Sex: why “situationships” boost female pleasure according to a surprising study

Sex: why “situationships” boost female pleasure according to a surprising study
According to the new fluoroscopy of French sexuality published by JoyClub in partnership with Ifop, one aspect of female pleasure deserves attention. And it may well shake up some preconceived ideas. Maybe you’re not ready.

No, it’s not enough to be a woman in love to be sexually fulfilled. On the contrary, vague relationships, not established and without real definition – these famous “situationships” – could sometimes offer more satisfaction under the covers than certain well-established couples. This is one of the astonishing pieces of information from the new fluoroscopy of French sexuality published by JoyClub.

Please note, the study does not confirm that situationships are better than serious relationships (do not break up your household after reading this article!). But several indicators show an intriguing trend: when routine is less present, desire seems to resist better.

Sexual satisfaction that rivals that of couples

One might think that women in a relationship would access fulfillment more easily: the partners know each other by heart, know what pleases the other, etc. But the first observation of the survey is that women involved in a situationship do not seem less satisfied with their sex life than those living in a classic couple relationship.

In the study, 41% of women in situationship even say they are “very satisfied” with their current sexual relationships. A score close to that observed among women living in a cohabiting couple (44%). This rate even rises to 63% among those who are in a relationship… without living under the same roof.

In other words, the absence of official status does not seem to prevent sexual fulfillment.

Sexual boredom, the number one enemy of desire

One of the most interesting findings from the report concerns boredom during sex.

Today, one in two French people admit to having already been bored during sex. Among women, this phenomenon is particularly marked: 56% say they have already felt this weariness in bed.

However, women in situationship do not seem to be more affected than others.

For Paolo Furgiuele, sexologist, this observation is not surprising.

“Physiological excitement feeds on novelty and uncertainty. This is the very principle of transferred excitement: not knowing where this relationship is going can paradoxically intensify the desire for the present moment.”

According to him, situationship also protects against a common trap of long relationships: automatism.

“This lack of installation protects against the phenomenon of sexual automatism. Each intercourse remains an event rather than a habit.”

More initiative and more exploration

Another notable and technical element: women in situationship seem to adopt more easily certain practices associated with active and exploratory sexuality. In short, they are more creative.

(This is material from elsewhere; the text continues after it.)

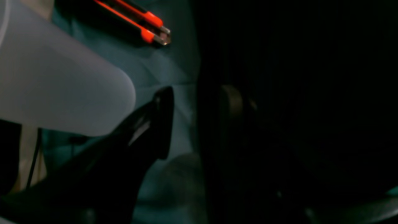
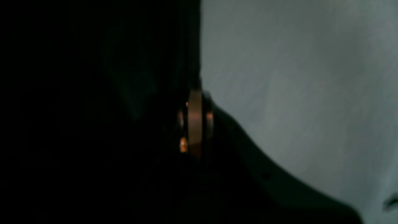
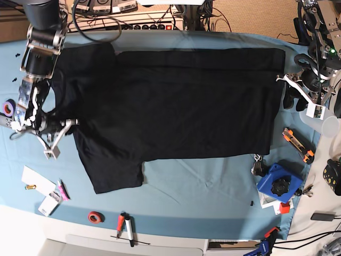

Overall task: Layout the t-shirt on the table in an organized manner, then fold the t-shirt properly
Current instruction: 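Grasp the shirt hem corner with the right gripper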

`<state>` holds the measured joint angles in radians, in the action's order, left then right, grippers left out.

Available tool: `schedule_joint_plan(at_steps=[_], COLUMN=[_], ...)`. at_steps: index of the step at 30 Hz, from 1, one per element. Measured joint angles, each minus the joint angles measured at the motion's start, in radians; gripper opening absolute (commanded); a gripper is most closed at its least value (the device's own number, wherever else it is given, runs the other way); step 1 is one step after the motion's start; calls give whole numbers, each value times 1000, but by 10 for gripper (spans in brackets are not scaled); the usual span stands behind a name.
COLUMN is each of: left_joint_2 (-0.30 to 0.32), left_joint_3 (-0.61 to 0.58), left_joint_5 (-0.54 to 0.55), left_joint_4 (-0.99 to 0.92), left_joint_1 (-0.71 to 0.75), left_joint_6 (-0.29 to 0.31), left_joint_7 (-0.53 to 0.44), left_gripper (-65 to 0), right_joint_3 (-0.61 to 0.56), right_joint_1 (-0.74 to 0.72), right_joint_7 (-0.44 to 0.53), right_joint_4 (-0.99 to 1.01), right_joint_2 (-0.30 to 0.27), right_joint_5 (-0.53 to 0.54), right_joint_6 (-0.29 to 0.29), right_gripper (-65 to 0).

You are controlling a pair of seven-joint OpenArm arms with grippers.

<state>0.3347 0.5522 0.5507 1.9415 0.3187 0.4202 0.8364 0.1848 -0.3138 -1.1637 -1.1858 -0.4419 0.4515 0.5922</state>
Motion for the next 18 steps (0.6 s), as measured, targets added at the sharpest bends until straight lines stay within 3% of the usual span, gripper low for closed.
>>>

Thus, 16% of them say they often practice Andromache – this position where the woman is on top – compared to only 9% of women in an exclusive relationship and 11% in an open relationship.

Same observation for doggy style, practiced frequently by 39% of women in a situation versus 32% of women in an exclusive relationship.

These figures obviously do not say which positions provide the most pleasure. They nevertheless suggest greater diversity in practices and perhaps more female initiative.

Mental load, the great enemy of female desire

Why do these vague relationships sometimes seem to preserve desire? For Paolo Furgiuele, the explanation goes far beyond the sole question of commitment.

“Sexuality is less polluted by the logistics of everyday life, the mental load and the tensions of the established couple. However, these factors particularly weigh on female desire.”

Shopping, children, family organization, domestic conflicts, accumulated fatigue: so many elements that can gradually find their way into the bedroom. Conversely, in a situationship, the time shared is often more focused on the meeting itself. The context then promotes attention to others and the more explicit expression of desires.

“Without the automatic reactions of ‘I already know what he or she likes’, partners often communicate more about their desires and remain more attentive to each other’s reactions.”

A lesson that also concerns happy couples

Should we conclude that situationships are the future of female pleasure? Not really. The real lesson of this investigation is perhaps elsewhere. What seems to fuel desire is not the absence of commitment, but the absence of routine.

As Paolo Furgiuele summarizes: “Excitement loves uncertainty, which is precisely what the established couple tends to eliminate.”

The good news? It is not necessary to give up a stable relationship to regain this dynamic. Introducing something new, cultivating curiosity, communicating more about your desires and getting out of automatisms can allow settled couples to rediscover some of that spark.

Because if desire needs security to flourish, it also seems to need, sometimes, a little unexpectedness to continue to vibrate.